Autocomplete carries with it a certain kind of weight and inevitability. Red squiggle underlines to say a word is misspelt, the word count at the bottom of the window, autocompleting a word so you don’t have to type it… these feel like facts. Or if not facts then fact-adjacent.
But GPT-3, when I used it, was more like having a creative sparring partner.
What GPT-3 creates aren’t autocompletes, but instead suggestions that bump you out of your groove and take you in a new direction. It prompts, inspires.
The ideal interface for GPT-3 would be an assistant.
An assistant? Like Clippy?
Clippy was the Microsoft Office Assistant released back in 1996, now known mostly through memes. It would hang out in the corner of the screen and chip in:
Etc.
People hated it.
But Clippy arrived before we had a shared understanding of software designed for realtime collaboration. It’s time to bring the assistant back.
Look: in 2020, we’re comfortable with shared Google Docs, and writing while other people are highlighting text in the same document and leaving comments. We gather together in Figma documents, checking out designs and commenting while we see a little crowd of cursors charge around.
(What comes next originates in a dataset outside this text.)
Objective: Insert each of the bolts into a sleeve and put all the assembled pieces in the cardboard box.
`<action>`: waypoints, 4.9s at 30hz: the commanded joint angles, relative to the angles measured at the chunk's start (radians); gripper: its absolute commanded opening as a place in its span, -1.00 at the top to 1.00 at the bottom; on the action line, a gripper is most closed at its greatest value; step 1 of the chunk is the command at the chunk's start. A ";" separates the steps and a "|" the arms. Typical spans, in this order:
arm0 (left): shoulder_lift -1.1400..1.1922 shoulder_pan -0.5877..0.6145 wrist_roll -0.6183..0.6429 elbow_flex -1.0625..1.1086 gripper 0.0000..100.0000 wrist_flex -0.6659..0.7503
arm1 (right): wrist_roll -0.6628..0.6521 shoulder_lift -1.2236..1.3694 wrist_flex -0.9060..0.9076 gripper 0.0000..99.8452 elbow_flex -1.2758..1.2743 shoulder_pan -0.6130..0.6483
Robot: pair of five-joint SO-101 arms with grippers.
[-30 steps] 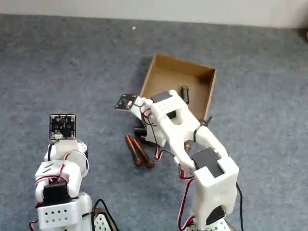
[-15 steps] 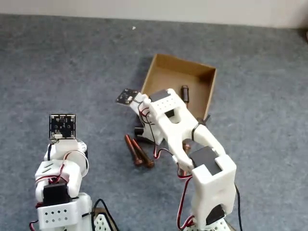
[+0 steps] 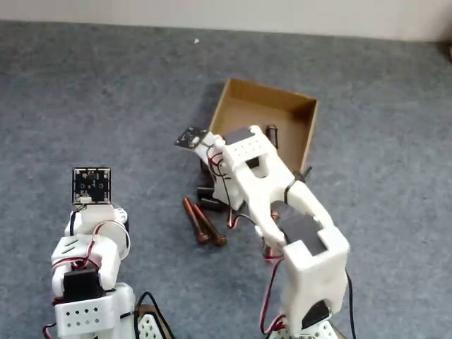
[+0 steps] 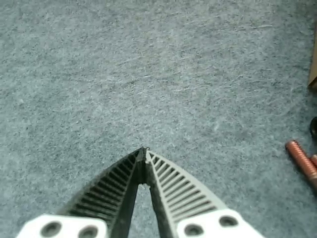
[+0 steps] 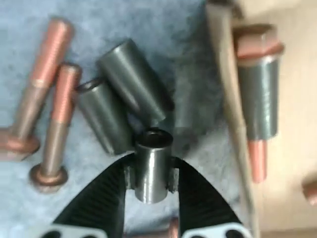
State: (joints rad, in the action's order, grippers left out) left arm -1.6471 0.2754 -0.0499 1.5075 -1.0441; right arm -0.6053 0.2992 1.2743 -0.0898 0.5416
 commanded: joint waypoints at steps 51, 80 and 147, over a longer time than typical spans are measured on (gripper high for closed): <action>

We collaborate and hang out in software built for groups and teams first, like WhatsApp and Slack.
So imagine this: you have a text editor, and your team is there too. Your colleagues are making suggestions, answering questions, filling in gaps, and being sounding boards.
But one of the team is an AI. And they appear not as a special interface element like a hovering window or a special sidebar or a squiggly underline, but in comments, chats, and suggested edits, alongside everyone else.
I think that would feel truly interactive and collaborative, and it opens the door to different styles of assistant: ones that provide creative prompts, ones that have the facts and figures at their fingertips, ones that are brilliant at wordsmithing the prose for different audiences.
The ideal interface to AIs is the team.